Venting: I was the one with a higher sex drive, or so I was told.

He has a history of hiding and lying about finances as well. He likes to spend money and I have tried so many times to talk him out of things and he would buy them anyways and hide it at his moms or at his friends homes. It wasn’t often and it wasn’t to the point we couldn’t pay or bills or buy food. He always came clean eventually about it. We have always been comfortable. When we first dated he tried to listen to me and accept that I could be right. Or so he acted.

I came from nothing money wise and knew what it was like to be hungry with no place to call home. His mom and dad are both hoarders and spend money like it’s nothing. I save money and hoard money. I have no problem getting rid of things. We were opposite in so many ways, but he gave me the security I never had in my life. He loved to spoil me when he could but he could still be selfish. I knew this before I married him but the good out weighed the bad. I was also madly in love with him and while it hurt at times I wouldn’t have changed anything.

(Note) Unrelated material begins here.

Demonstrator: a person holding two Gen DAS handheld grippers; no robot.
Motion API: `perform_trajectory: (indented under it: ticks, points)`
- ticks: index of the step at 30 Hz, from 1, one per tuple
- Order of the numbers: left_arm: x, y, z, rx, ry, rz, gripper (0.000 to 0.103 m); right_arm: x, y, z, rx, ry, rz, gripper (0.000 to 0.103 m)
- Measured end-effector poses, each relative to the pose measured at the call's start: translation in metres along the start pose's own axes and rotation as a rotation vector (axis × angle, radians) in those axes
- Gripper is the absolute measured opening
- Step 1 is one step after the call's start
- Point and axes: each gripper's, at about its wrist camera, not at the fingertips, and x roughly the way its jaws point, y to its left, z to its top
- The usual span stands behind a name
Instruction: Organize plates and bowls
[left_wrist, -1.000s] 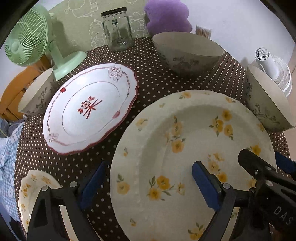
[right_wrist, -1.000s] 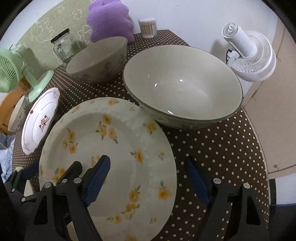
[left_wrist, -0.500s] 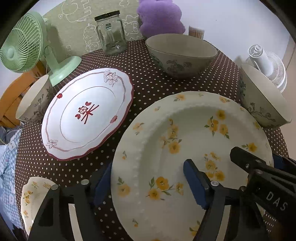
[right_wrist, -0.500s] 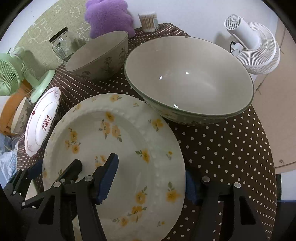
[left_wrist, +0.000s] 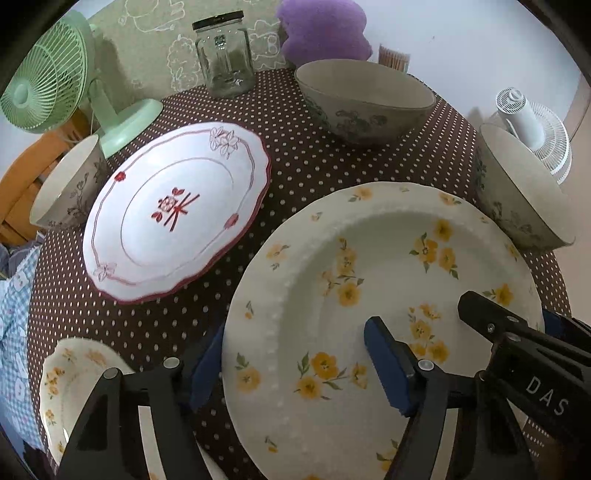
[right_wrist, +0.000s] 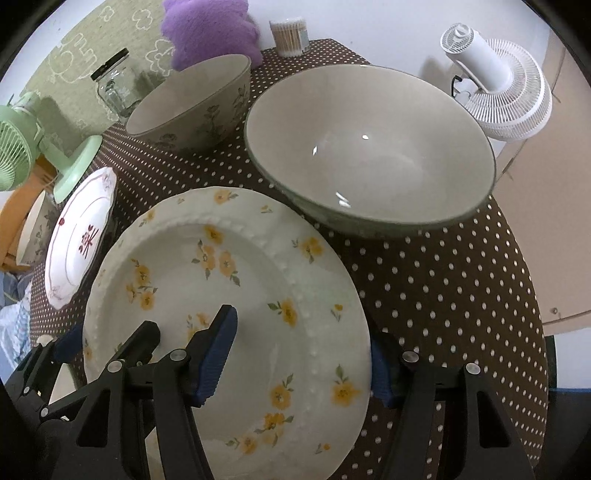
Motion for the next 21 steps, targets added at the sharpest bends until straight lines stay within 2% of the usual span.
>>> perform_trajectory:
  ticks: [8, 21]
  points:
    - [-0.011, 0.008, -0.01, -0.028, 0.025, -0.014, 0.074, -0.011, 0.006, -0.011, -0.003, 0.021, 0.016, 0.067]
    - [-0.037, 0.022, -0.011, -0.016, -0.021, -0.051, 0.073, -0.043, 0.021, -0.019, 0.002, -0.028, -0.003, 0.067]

Now I don’t know. He pushed me away for so long. I hurt for him though. I know him enough to know he was in hell about what he did. Or I thought I did. I’m scared though that my heart is wrong and that I’m dealing with someone I know nothing about. He is getting help. I know what I want if he is the man I think he is. If he is not that man my future is at risk and it scares me. I don’t want to waste another 14 years of my life on someone I don’t know and that cant be honest with me. I just love him so damn much and he is such a good daddy and provider. I don’t want to give up on him. I want to get stronger myself though so if this falls more to shit I can walk away and not ruin my daughter in the process by making her feel she has to choose between us.

Why does this have to be so damn hard? I fucking hate drama and it’s a storm inside me.